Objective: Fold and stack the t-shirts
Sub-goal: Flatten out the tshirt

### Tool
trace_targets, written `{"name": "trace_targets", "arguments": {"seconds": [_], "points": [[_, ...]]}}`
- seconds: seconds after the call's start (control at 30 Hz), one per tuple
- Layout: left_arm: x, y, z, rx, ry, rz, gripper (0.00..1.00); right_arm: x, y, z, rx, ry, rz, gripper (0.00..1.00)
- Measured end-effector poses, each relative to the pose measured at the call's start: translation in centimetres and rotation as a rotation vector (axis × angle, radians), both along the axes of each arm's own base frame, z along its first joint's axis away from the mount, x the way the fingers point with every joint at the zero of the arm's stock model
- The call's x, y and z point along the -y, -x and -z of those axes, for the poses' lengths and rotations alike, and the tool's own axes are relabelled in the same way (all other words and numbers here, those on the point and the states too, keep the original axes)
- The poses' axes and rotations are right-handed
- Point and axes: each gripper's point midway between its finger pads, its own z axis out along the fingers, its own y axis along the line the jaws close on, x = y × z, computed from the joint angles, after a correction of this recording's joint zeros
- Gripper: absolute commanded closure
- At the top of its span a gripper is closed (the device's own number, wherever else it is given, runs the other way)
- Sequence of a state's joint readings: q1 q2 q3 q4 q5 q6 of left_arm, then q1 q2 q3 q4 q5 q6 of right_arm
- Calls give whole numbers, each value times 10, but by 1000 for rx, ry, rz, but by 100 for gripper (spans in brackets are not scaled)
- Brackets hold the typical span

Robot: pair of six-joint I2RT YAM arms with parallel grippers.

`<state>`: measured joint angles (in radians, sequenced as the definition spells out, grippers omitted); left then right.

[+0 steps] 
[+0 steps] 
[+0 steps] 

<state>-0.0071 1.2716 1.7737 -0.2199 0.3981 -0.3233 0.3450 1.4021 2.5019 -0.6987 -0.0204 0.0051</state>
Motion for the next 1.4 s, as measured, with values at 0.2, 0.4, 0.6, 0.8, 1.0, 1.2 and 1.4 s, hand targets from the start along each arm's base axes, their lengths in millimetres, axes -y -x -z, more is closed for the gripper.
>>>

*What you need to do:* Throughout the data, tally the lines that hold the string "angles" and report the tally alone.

*Written answer:* 2